Nearly one in four airline catering workers — 24% — say unauthorized people could get into their kitchens and trucks, and the same percentage warned that someone could place contraband on a food cart, according to a survey obtained by USA TODAY.
Unite Here, a union representing 12,000 airline catering workers nationwide, surveyed 400 of its members and provided an 18-page report to the Transportation Security Administration on Monday.
"It's a big deal," said Jim Dupont, Unite Here's executive vice president of the food service division. "Our members are very concerned."
The report comes two years after several Delta Air Lines passengers discovered needles in Gate Gourmet sandwiches on flights from Amsterdam on July 16, 2012. Schiphol airport referred questions to Gate Gourmet, which issued a statement Tuesday saying that the company uses vigorous and systematic security procedures.
The company said security protocols are proprietary and sensitive, which catering workers wouldn't specifically know about.
"The report submitted by Unite Here to the TSA does not capture the full extent of these security measures established by TSA regulations and airline requirements, which together comprise a multi-layered security program," Gate Gourmet said in the statement.
LSG Sky Chefs, one of the largest airline caterers, whose 32,307 employees worldwide provided 532 million meals last year, issued a statement that the company understands the critical importance of protecting safety and security. The company also raised doubts about how much workers could see of security measures.
"For a number of reasons, the respondents may not have full visibility of all of the security measures already in place or the ongoing efforts to evaluate and enhance security," the company said. "Safety and security are among our company's highest priorities, which we share with the airlines we serve, the TSA and other agencies that play a role in this vital effort."
Unite Here surveyed 400 workers from 13 kitchens serving 10 U.S. airports.
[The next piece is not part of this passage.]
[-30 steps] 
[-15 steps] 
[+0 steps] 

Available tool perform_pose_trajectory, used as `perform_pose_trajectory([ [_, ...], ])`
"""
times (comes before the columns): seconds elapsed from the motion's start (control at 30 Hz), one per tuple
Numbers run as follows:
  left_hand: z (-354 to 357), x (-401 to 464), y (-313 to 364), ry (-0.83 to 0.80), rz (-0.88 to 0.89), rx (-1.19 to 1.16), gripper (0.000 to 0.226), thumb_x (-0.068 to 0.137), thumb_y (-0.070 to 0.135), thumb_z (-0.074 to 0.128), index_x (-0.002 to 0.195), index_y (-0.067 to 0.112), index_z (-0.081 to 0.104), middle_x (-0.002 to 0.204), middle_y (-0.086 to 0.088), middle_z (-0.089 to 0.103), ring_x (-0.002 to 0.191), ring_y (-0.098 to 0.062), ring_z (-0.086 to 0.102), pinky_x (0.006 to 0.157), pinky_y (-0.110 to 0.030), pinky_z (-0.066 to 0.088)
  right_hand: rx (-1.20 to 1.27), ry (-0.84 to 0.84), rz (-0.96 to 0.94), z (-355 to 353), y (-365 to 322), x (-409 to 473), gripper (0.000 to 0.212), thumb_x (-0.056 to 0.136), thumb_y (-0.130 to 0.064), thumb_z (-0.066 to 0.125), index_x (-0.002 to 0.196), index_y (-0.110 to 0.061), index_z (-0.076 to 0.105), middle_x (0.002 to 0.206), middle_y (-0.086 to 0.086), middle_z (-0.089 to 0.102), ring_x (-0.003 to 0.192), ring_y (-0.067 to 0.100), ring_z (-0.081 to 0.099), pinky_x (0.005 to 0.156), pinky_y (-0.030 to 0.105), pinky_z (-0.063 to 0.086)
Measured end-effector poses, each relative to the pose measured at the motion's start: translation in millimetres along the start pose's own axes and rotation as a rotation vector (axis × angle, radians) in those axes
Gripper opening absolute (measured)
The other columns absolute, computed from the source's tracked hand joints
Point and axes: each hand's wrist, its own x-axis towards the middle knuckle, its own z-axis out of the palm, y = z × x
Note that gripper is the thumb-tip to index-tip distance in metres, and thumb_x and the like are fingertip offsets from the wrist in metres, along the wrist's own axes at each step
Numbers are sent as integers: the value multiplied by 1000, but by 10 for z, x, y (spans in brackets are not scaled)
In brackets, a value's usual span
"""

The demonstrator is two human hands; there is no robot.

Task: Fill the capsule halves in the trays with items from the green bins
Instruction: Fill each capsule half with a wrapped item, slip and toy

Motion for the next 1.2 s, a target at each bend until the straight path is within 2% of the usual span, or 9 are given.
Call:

Not all of the companies are on airport property. Besides unauthorized access, responses included:
• 44% of kitchen sites viewable on Google Street View showed open gates or unattended trucks. Unite Here members took pictures for the report that showed open fences around kitchens and unattended catering trucks.
• 50% of drivers reported incomplete or rushed inspections of trucks and cargo leaving the caterer.
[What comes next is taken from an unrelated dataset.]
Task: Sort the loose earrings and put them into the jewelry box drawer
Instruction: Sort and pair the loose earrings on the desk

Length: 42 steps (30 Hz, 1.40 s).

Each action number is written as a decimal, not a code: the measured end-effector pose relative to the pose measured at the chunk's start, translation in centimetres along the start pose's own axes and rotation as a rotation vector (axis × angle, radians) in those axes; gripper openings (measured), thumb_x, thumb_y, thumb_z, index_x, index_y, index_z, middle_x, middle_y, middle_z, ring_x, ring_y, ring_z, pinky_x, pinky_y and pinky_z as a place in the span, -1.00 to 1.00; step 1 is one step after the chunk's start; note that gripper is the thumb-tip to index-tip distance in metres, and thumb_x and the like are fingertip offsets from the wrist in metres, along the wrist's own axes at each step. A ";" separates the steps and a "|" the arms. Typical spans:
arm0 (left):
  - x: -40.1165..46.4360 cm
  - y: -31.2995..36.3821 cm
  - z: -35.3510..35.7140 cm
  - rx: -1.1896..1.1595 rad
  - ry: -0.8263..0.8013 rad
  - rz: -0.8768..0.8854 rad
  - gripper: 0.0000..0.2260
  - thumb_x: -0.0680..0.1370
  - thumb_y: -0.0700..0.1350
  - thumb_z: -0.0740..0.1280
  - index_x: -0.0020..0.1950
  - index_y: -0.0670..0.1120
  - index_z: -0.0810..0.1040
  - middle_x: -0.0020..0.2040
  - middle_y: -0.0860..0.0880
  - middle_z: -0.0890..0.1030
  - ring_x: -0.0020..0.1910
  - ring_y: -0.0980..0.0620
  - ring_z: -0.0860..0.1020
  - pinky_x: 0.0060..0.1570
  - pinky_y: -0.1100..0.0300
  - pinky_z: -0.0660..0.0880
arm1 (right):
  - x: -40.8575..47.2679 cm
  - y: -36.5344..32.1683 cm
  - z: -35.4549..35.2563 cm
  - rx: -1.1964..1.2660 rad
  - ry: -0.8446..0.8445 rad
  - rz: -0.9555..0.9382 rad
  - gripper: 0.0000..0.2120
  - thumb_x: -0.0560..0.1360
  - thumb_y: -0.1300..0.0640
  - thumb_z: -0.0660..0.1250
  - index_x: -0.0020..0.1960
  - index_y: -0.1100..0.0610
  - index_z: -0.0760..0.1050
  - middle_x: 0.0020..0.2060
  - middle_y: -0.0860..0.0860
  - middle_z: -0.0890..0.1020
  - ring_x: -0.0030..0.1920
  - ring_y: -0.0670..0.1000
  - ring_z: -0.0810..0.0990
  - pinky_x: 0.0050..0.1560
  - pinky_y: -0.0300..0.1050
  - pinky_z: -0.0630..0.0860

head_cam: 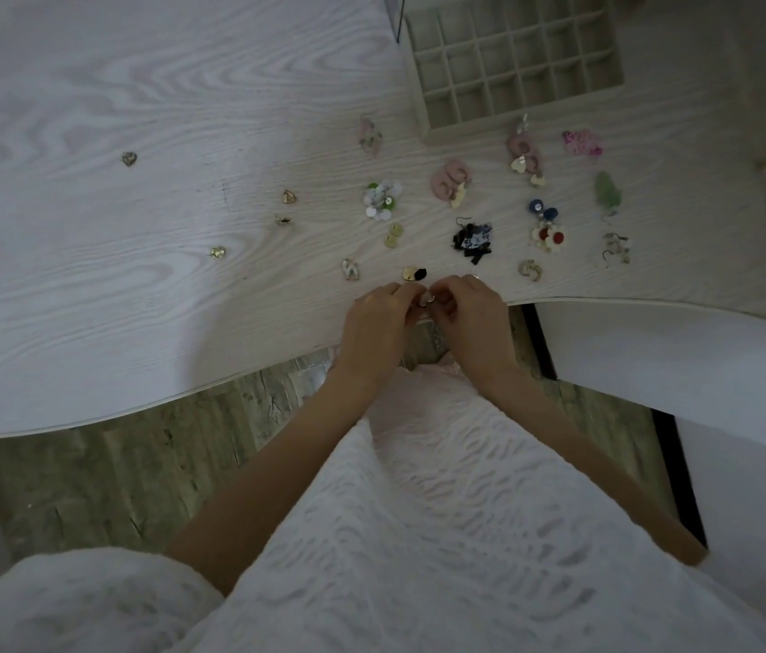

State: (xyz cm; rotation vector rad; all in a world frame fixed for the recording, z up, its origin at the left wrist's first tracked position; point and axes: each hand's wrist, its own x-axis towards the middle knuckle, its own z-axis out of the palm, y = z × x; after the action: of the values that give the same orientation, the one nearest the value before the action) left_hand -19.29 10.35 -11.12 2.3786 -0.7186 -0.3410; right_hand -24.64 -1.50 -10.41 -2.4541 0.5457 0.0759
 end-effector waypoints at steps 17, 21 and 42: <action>0.0 -0.4 -0.2 -0.073 0.039 0.001 -0.86 0.44 -0.21 0.42 -0.01 -0.18 0.61 -0.21 -0.13 0.66 -0.31 -0.11 0.61 -0.34 0.13 0.51 | 0.0 -0.1 -0.2 -0.025 0.004 -0.019 -0.90 0.41 0.30 0.39 -0.08 0.23 0.56 -0.20 0.15 0.62 -0.22 0.11 0.58 -0.21 0.03 0.55; -0.3 -1.0 -2.4 -0.099 0.045 0.167 -0.88 0.49 -0.16 0.35 -0.02 -0.14 0.62 -0.16 -0.08 0.66 -0.26 -0.03 0.62 -0.33 0.15 0.55 | -0.1 -1.1 -2.5 -0.097 -0.023 -0.113 -0.81 0.41 0.29 0.40 0.02 0.23 0.55 -0.12 0.16 0.59 -0.19 0.12 0.60 -0.20 -0.07 0.51; -0.4 -14.8 -12.3 -0.061 0.277 -0.359 -0.80 0.45 -0.18 0.40 0.07 -0.11 0.60 -0.02 -0.07 0.56 -0.18 0.00 0.55 -0.07 0.11 0.53 | 13.8 -13.5 5.6 -0.190 -0.154 -0.362 -0.84 0.49 0.24 0.28 0.00 0.24 0.59 -0.07 0.20 0.57 -0.09 0.19 0.54 -0.14 -0.05 0.41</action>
State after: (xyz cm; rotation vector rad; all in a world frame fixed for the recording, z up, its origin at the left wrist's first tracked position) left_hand -8.63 26.34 -10.96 2.4264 -0.1509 -0.1713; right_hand -6.22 6.52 -9.87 -2.6633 0.0241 0.1736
• 64% of respondents said they don't have enough staff to work safely and securely.
The report reflected concern that subcontractors aren't monitored as closely as airline contractors.
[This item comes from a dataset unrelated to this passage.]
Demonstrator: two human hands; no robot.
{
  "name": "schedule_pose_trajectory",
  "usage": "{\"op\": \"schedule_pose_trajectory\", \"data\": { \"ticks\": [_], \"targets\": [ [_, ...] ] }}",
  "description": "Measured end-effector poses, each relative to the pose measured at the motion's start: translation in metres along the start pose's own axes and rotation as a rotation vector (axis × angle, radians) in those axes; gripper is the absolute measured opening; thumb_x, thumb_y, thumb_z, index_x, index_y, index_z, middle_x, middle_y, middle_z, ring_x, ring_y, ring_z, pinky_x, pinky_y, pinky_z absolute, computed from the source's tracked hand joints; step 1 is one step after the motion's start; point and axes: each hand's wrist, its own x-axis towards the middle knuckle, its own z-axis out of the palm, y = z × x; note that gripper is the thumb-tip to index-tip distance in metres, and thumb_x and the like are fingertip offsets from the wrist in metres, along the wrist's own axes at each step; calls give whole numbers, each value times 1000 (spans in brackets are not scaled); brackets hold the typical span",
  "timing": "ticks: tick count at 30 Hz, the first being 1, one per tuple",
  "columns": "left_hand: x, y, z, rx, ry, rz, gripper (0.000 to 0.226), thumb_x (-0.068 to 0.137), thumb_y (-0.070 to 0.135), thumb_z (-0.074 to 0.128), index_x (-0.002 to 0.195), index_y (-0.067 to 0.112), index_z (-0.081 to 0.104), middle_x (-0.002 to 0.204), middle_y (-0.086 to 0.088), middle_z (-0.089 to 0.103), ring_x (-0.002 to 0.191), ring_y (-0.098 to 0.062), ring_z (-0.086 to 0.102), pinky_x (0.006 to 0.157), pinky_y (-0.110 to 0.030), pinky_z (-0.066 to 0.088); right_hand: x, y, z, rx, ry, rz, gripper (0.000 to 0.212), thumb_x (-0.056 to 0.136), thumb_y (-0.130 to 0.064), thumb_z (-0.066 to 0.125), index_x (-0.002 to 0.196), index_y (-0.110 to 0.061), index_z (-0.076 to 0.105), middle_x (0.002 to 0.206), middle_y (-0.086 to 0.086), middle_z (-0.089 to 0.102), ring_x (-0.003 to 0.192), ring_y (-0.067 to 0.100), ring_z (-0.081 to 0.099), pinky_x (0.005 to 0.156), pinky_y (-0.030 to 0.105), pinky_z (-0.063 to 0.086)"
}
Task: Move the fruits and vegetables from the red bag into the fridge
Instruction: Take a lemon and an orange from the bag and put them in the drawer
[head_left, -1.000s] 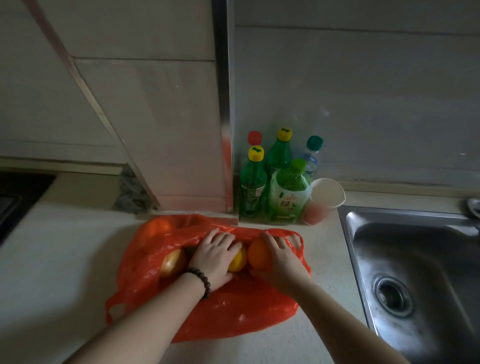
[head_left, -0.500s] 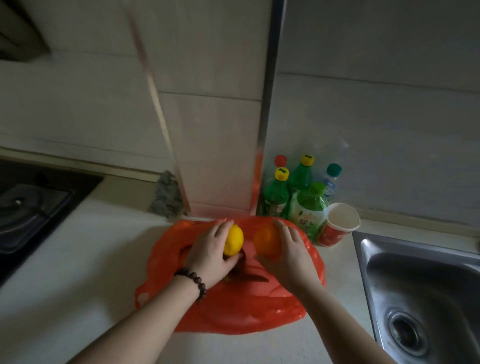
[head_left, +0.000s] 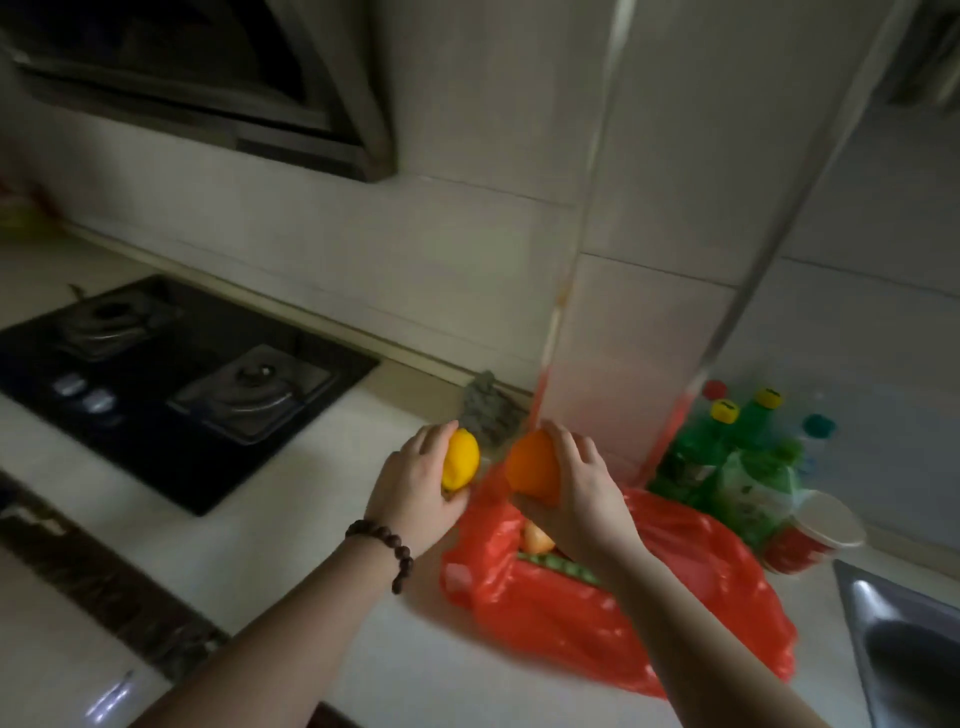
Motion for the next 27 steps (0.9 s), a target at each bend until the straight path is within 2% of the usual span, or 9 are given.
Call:
{"op": "schedule_pose_trajectory", "data": {
  "ticks": [3, 7, 10, 14, 20, 23, 27],
  "targets": [
    [-31, -41, -48, 11, 86, -67, 72, 72, 36, 76, 134, 19, 42, 124, -4, 54, 103, -25, 57, 84, -38, 51, 0, -60, 28, 63, -61, -78, 89, 74, -41, 75, 145, -28, 22, 137, 5, 37, 118, 32, 47, 87, 40, 46],
    [-86, -103, -120, 51, 146, -227, 75, 77, 43, 71, 139, 25, 33, 133, 0, 46, 112, -21, 53, 89, -33, 49, -8, -154, 77, 123, -139, -164, 91, 75, -45, 75, 144, -33, 18, 143, 2, 32, 120, 28, 45, 89, 36, 45],
    [-131, -151, -176, 96, 194, -347, 76, 79, 45, 68, 141, 23, 30, 135, -1, 44, 114, -22, 52, 93, -37, 48, -21, -229, 117, 161, -223, -243, 90, 75, -49, 72, 142, -38, 14, 143, -2, 30, 120, 24, 44, 86, 30, 45],
    [-198, -209, -248, 130, 308, -481, 75, 80, 42, 68, 141, 20, 32, 136, -3, 44, 121, -23, 47, 100, -41, 43, -36, -327, 165, 211, -305, -378, 91, 73, -49, 74, 142, -37, 16, 145, -1, 29, 122, 23, 44, 92, 33, 44],
    [-292, -269, -332, 209, 455, -695, 75, 79, 44, 68, 141, 22, 31, 136, 0, 45, 115, -23, 50, 94, -38, 47, -67, -450, 232, 300, -471, -600, 92, 73, -50, 73, 143, -38, 15, 143, 0, 29, 120, 22, 47, 92, 34, 47],
    [-324, -292, -362, 246, 506, -787, 74, 80, 41, 68, 141, 23, 31, 136, 2, 44, 113, -21, 51, 90, -30, 45, -80, -498, 258, 303, -516, -695, 92, 73, -49, 73, 143, -39, 14, 146, 0, 28, 124, 22, 44, 98, 39, 45],
    [-350, -326, -394, 286, 568, -880, 73, 80, 40, 69, 140, 22, 32, 136, 1, 44, 111, -21, 51, 90, -31, 46, -81, -553, 290, 309, -556, -788, 91, 75, -46, 74, 145, -34, 16, 147, 0, 27, 127, 21, 41, 96, 33, 40]
  ]
}}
A Los Angeles caterer has a subcontractor 28 miles from the airport, which the union said raises security concerns. A union member in Chicago reported seeing temporary workers without identification badges working at one facility.
"You get a subcontractor in a warehouse, basically a logistics company to hire temps to put the package together," Dupont said. "The farther you get away from a secure location, the less secure it becomes, in our opinion."
The report recommends:
• A TSA presence in any kitchen where meals are prepared or plated.
• A requirement that subcontractors be certified.
• An immediate halt to temporary labor in the industry.
"We believe the issues covered in this report represent significant security challenges for our nation's air system," the report said. "The TSA can begin by assessing and updating catering security regulations."